Accuracy • Closeness between a value v and a value v’, considered as the correct representation of the real-world phenomenon that v aims to represent. • Ex: for a person name “John”, v’=John is correct, v=Jhn is incorrect • Syntatic accuracy: closeness of a value v to the elements of the corresponding definition domain D • Ex: if v=Jack, even if v’=John , v is considered syntactically correct • Measured by means of comparison functions (e.g., edit distance) that returns a score • Semantic accuracy: closeness of the value v to the true value v’ • Measured with a <yes, no> or <correct, not correct> domain • Coincides with correctness • The corresponding true value has to be known
Ganularity of accuracy definition • Accuracy may refer to: • a single value of a relation attribute • an attribute or column • a relation • the whole database • Example of metric to quantify data accuracy: • Ratio calculated between accurate values and the total number of values.

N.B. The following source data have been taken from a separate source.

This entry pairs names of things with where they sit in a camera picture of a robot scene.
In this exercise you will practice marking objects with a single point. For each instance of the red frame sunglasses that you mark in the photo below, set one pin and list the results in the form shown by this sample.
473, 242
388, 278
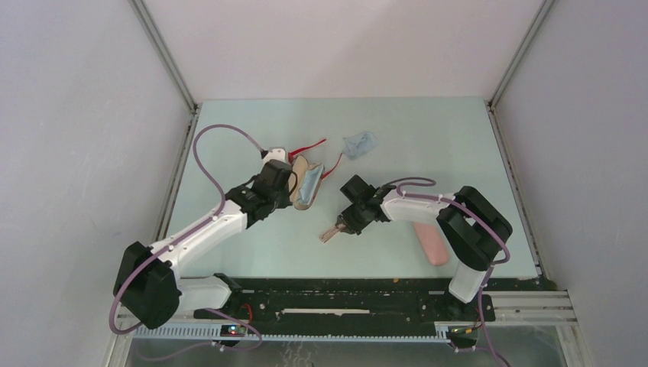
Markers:
318, 154

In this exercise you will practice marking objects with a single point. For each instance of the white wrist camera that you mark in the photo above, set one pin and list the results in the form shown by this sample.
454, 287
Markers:
277, 179
356, 190

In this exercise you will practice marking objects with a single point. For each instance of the left aluminium frame post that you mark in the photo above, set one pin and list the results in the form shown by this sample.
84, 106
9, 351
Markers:
151, 29

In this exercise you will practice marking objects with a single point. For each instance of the pink glasses case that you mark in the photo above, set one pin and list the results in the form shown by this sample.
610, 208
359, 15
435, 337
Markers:
432, 244

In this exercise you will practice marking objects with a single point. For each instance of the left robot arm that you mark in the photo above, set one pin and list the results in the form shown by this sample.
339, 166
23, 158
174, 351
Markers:
150, 282

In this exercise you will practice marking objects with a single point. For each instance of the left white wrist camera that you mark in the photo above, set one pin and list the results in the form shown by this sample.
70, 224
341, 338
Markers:
277, 179

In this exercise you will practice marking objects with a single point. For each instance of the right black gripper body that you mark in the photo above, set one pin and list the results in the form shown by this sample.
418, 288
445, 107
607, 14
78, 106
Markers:
355, 220

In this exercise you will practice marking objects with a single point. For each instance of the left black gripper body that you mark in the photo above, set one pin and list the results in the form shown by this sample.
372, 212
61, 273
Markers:
282, 201

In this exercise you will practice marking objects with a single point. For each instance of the aluminium frame post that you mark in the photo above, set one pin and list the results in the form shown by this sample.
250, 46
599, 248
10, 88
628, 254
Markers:
151, 29
538, 20

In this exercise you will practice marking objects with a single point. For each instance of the right aluminium frame post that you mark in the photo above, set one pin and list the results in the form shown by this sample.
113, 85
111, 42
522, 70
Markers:
538, 20

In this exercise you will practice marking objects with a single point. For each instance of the orange clear sunglasses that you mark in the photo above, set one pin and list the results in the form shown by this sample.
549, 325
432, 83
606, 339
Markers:
332, 232

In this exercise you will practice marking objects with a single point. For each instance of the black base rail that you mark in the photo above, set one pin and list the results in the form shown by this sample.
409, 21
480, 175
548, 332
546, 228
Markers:
374, 307

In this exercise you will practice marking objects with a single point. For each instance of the blue cleaning cloth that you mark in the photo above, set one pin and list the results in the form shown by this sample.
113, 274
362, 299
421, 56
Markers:
359, 145
311, 180

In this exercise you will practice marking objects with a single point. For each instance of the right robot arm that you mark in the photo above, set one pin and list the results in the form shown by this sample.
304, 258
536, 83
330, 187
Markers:
476, 232

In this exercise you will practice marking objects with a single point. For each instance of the plaid brown glasses case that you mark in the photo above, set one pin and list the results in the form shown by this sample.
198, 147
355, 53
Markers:
300, 166

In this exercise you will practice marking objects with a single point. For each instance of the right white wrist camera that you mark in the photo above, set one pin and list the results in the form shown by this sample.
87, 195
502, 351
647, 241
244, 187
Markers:
356, 190

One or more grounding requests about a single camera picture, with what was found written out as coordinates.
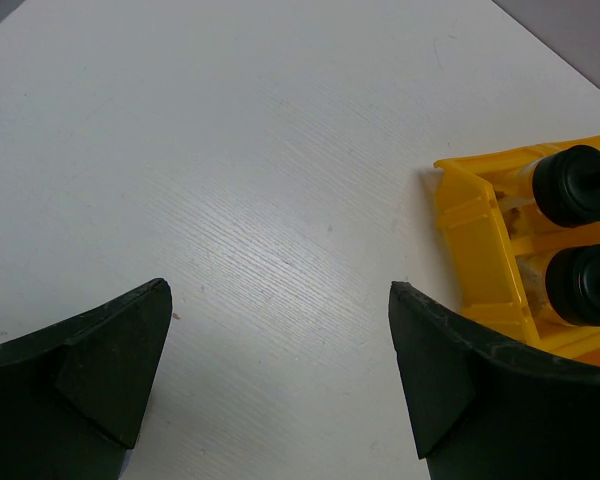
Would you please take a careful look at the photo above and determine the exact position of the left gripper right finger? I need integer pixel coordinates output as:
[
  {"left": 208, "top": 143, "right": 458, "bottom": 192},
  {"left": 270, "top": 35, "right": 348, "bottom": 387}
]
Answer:
[{"left": 388, "top": 282, "right": 600, "bottom": 479}]

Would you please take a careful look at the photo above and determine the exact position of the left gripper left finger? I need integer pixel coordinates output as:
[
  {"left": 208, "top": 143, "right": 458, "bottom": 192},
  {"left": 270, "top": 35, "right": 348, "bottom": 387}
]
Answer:
[{"left": 0, "top": 278, "right": 172, "bottom": 479}]

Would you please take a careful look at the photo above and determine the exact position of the yellow four-compartment bin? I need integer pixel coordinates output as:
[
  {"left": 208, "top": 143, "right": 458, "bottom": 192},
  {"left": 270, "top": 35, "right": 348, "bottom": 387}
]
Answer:
[{"left": 434, "top": 140, "right": 600, "bottom": 367}]

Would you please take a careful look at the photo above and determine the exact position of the black-cap white spice jar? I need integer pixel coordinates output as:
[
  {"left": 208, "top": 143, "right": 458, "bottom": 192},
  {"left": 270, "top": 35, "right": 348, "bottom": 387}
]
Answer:
[{"left": 516, "top": 244, "right": 600, "bottom": 327}]

Completeness • “The extent to which data are of sufficient breadth, depth, and scope for the task in hand.” • Three types: • Schema completeness: degree to which concepts and their properties are not missing from the schema • Column completeness: measure of the missing values for a specific property or column in a table. • Population completeness: evaluates missing values with respect to a reference population
Completeness of relational data • The completeness of a table characterizes the extent to which the table represents the real world. • Can be characterized wrt: • The presence/absence and meaning of null values • Ex: Person(name, surname, birthdate, email), if email is null may indicate the person has no mail (no incompleteness), email exists but is not known (incompletenss), is is not known whether Person has an email (incompleteness may not be the case) • Validity of open world assumption (OWA) or closed world assumption (CWA) • OWA: cannot state neither the truth or falsity of facts not represented in the tuples of a relation • CWA: only the values actually present in a relational table and no other values represent facts of the real world.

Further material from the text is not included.